Music Marathon 2007, Part 13 (New Pornographers, The – Noisettes, The)

with 3 comments

The New Pornographers – Challengers

Some bands evolve in massive jumps from release to release, and some establish a slower pace, in which each album yields small, but significant innovations hinted at on the previous album. The New Pornographers are clearly in the second camp, and the ornate Challengers is exactly the album one might expect them to make after Twin Cinema, which found the band experimenting with ballads and orchestration beyond guitars, bass, drums, and keys (which, in turn, picked up from the A.C. Newman solo album, The Slow Wonder). Luckily, the fact that this turn toward the grandiose might have been somewhat predictable doesn’t diminish the album, itself.

As with each of the band’s albums to date, Challengers is packed with one-off moments strung seamlessly together into great songs. A lot of pop bands stop when they come up with a catchy chorus, verse, and bridge. The best don’t stop there, but find new ways of organizing them, throwing in new parts, tweaking each occurrence of each part so that none come across as exactly the same. Carl Newman has this process down, and perhaps the best examples are in his arrangements of Dan Bejar’s contributions to the band. “Myriad Harbour” would certainly sound fine in the context of Bejar’s other band, Destroyer, but you can hear the Newman touch throughout the version on Challengers, as he constructs a solid, steady base to complement Bejar’s looser-than-loose sung monologue about bumming around New York City, then pads it out with massed vocals that synch up perfectly. Bejar’s two other excellent contributions on Challengers are similarly tricked out in ways the artsier Bejar would probably scoff at for his own Destroyer purposes – “Entering White Cecilia” is given extra punch by Kurt Dahle’s Bonham-esque heavy-loose shuffle, and “The Spirit of Giving” gets an appropriately big orchestra and choral finale.

Meanwhile, Newman’s own songwriting has broadened to encompass tender ballads like “Challengers,” which may have some of the most direct straight-up love song-y lyrics that Newman’s ever written (“Whatever the mess you are, you’re mine, okay”) and a slow-build epic like “Unguided,” which climbs to a peak and pulls out the rug to feature a few quiet, sweetly sung lines by Kathryn Calder before blasting to the end. Calder comes into her own on this album, as well. No longer just the “other” female vocalist in the band, she practically steals the show on “Adventures in Solitude,” a duet with Newman and maybe the prettiest song in their catalog.

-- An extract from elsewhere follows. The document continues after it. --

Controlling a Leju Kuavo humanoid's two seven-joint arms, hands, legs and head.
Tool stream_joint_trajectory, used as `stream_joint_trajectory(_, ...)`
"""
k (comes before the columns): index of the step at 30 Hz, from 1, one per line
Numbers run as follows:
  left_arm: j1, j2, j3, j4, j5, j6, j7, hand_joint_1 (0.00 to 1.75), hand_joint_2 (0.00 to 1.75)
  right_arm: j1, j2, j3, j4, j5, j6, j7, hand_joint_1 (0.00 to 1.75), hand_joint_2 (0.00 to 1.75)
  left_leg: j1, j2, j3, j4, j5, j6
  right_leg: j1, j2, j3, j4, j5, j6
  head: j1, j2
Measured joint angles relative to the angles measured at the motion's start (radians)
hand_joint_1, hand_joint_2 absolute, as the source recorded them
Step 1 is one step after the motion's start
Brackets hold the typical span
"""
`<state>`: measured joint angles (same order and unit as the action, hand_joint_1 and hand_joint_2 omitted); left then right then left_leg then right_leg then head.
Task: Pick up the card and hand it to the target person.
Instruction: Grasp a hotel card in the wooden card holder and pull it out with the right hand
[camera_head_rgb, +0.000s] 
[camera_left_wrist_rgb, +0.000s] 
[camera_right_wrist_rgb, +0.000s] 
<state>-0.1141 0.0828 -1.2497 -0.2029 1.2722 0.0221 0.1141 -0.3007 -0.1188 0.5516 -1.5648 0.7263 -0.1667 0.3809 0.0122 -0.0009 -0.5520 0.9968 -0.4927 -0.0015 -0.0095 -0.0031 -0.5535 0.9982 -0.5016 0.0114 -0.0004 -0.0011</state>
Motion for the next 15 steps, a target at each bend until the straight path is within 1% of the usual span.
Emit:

In fact, it’s this new focus on the slow and subtle that sheds some unfortunate light on the two tracks that sound like they could have fit on the band’s first couple albums. “Mutiny, I Promise You” and “All The Things That Go To Make Heaven and Earth” sound like phoned-in concessions to the fanbase who got on board for the upbeat stuff only. They’re not bad, but we’ve heard them before (especially “All The Things…” which sounds like a direct ripoff of the superior “It’s Only Divine Right”). If they had to mess with the general vibe, it might have served them better to include one of their more unusual experiments like Twin Cinema‘s off-time stomper “The Jessica Numbers.” Still, that’s the worst I can say about Challengers. As usual, the New Pornographers deliver.

Nine-Inch Nails – Year Zero

Look, I’ve already wasted some of my time listening to this. Do I really need to waste more of my time and some of your time, too? Probably not. But here are a few thoughts. You may not have heard a single track from this album, but you essentially know what it sounds like. Circa The Downward Spiral, it was easy to overlook how weak the songwriting was because Trent Reznor was making with the then-interesting production work. Years later, he hasn’t innovated at all from a textural standpoint, and the songwriting is probably even worse. The big change on Year Zero is that he doesn’t sound like a self-obsessed 15-year-old detailing his tragic life, but like a self-obsessed 15-year-old who just discovered dystopian literature (oh, who am I kidding? – dystopian movies. There’s no way this guy reads books).

The Noisettes – What’s the Time, Mr. Wolf?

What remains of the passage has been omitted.